Figure legends
FIGURE 1 (A) Cystic lesion in right kidney observed by ultrasonography performed at 25, 31, and 35 weeks of gestation. Diameters of cystic lesion indicated by arrowheads and dotted lines are shown in lower right panel. (B) Histopathological findings of osteoblast-like cells with ossification (*) and proliferated spindle cells (+) in the tumor tissue.
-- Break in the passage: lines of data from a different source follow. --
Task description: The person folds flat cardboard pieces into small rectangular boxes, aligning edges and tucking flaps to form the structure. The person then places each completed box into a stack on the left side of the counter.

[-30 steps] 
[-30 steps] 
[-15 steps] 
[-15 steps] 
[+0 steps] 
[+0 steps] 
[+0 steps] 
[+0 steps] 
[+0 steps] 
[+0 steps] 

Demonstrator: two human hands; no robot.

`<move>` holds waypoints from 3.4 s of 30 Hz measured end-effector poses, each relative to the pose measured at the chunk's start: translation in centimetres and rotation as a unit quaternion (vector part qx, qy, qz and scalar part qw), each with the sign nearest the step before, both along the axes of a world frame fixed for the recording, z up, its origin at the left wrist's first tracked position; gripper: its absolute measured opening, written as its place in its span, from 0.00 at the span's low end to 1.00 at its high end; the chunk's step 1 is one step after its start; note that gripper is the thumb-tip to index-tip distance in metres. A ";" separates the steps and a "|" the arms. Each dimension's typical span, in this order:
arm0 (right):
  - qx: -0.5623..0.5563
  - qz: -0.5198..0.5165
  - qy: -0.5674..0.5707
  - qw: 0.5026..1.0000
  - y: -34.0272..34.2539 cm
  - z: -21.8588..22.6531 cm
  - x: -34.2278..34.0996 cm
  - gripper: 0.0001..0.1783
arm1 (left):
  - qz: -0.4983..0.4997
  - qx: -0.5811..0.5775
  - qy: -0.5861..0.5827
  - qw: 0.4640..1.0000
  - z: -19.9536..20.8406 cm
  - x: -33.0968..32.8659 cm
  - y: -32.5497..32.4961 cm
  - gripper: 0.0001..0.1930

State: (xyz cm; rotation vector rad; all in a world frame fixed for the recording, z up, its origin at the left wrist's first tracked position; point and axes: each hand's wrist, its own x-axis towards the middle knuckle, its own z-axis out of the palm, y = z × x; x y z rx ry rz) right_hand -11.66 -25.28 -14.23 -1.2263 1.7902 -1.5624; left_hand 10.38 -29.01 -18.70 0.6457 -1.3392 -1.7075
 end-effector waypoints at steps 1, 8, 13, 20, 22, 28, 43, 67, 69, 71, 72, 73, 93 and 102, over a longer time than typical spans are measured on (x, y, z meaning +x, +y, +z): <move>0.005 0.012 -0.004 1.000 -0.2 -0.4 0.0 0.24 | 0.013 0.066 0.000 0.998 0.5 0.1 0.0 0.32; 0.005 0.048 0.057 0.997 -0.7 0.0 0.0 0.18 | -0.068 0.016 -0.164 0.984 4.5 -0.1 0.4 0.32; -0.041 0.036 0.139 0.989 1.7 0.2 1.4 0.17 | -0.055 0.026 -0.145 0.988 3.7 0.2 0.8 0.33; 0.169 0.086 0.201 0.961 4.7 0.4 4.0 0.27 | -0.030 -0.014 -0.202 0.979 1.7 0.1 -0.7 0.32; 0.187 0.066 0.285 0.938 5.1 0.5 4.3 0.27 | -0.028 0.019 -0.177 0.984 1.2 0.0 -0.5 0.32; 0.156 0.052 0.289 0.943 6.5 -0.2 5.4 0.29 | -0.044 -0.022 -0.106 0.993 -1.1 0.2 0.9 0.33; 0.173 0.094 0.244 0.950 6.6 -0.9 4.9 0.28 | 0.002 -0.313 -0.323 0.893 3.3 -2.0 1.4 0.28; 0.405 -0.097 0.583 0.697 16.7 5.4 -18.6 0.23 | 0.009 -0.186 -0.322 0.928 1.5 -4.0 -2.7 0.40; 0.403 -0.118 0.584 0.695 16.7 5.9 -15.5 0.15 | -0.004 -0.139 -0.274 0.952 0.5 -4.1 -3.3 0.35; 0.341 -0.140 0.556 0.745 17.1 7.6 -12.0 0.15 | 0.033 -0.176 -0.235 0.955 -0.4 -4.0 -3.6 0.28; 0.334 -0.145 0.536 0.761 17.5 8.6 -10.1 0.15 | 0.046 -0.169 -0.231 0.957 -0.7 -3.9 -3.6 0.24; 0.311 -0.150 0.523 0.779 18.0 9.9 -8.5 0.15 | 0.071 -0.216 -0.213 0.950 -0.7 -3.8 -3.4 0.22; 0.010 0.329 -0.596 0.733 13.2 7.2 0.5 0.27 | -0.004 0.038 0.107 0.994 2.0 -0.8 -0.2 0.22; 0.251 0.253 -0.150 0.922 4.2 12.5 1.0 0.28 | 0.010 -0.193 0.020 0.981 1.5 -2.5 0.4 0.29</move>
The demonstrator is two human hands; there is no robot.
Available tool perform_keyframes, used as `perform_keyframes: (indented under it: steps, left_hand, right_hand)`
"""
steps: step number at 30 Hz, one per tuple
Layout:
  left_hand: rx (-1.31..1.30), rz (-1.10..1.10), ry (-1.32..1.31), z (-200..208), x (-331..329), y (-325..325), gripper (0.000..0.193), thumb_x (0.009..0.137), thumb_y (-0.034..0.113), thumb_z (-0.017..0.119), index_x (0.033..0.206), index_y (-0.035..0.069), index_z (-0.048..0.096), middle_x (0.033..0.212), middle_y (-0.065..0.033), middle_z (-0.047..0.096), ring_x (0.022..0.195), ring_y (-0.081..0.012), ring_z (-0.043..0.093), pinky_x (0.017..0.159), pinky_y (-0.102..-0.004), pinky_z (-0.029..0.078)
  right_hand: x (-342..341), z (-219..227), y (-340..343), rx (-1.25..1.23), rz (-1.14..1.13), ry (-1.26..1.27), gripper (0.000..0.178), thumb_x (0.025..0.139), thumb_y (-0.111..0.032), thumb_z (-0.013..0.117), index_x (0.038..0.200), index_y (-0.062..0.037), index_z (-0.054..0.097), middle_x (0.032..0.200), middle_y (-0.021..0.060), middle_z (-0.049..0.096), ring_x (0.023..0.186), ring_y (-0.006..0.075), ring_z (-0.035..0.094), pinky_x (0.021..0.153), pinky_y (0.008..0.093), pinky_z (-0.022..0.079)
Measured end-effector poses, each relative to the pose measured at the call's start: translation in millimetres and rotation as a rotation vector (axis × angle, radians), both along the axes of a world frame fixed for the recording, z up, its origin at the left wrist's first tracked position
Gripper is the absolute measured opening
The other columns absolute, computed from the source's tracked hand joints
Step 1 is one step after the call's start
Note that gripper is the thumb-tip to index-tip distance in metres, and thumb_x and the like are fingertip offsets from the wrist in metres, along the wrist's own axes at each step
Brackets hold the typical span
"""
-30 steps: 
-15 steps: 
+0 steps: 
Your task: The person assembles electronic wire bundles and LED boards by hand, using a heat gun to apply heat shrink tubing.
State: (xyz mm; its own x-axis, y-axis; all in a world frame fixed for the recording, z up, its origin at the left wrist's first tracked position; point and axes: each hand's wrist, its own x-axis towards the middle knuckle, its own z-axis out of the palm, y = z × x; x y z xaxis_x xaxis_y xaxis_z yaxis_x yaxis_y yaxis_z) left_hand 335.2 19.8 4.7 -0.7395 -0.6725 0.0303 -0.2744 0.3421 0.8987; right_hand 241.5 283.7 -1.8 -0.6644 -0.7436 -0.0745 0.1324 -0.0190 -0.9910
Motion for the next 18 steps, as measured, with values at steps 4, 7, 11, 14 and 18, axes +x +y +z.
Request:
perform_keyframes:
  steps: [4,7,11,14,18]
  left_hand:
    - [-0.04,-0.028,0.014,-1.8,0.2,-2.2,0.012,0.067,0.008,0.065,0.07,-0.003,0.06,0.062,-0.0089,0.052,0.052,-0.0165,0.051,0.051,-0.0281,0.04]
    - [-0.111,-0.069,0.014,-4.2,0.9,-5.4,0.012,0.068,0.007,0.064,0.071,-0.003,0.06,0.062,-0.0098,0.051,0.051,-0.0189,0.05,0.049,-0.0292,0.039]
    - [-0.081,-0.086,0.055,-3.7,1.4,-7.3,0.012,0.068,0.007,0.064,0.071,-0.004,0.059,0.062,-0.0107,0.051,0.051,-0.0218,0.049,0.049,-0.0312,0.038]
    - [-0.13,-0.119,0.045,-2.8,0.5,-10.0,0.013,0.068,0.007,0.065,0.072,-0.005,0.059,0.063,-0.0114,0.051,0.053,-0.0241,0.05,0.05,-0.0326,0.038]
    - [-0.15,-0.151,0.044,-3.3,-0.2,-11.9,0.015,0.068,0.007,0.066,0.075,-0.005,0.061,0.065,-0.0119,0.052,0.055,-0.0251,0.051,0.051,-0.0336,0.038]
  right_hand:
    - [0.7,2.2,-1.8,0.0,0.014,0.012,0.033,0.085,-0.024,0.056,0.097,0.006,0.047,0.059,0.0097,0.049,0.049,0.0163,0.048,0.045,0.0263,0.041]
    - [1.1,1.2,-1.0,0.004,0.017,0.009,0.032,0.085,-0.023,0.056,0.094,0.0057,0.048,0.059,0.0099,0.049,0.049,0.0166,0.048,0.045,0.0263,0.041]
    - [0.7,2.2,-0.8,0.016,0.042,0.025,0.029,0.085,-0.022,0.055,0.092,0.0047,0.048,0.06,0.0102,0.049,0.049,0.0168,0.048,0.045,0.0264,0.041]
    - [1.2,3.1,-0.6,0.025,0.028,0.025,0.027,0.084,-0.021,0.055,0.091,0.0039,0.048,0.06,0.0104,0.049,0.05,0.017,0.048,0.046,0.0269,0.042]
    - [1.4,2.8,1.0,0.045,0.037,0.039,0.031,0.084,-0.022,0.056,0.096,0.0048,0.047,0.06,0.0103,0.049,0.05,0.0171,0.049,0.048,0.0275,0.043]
FIGURE 2 (A) Tumor-specific heterozygous c.121A>G (p.T41A) mutation of the CTNNB1 gene in Sanger sequencing of genomic PCR products. Lower panel indicates hotspot mutations downloaded from the MSK-IMPACT pan-cancer study on cBioportal. (B) Nuclear accumulations of β-catenin protein, encoded by CTNNB1 , in osteoblast-like cells (left) and spindle cells (right) of the tumor tissue by immunohistochemistry. (C) Schematic representation of three types of childhood benign tumors with CTNNB1 mutations characterized by nested proliferation of spindled and epithelioid cells with calcification or ossification including ossifying renal tumor of infancy (ORTI) as well as previously described pilomatricoma and calcifying nested stromal-epithelial tumor (CNSET). Illustration was created with BioRender.com.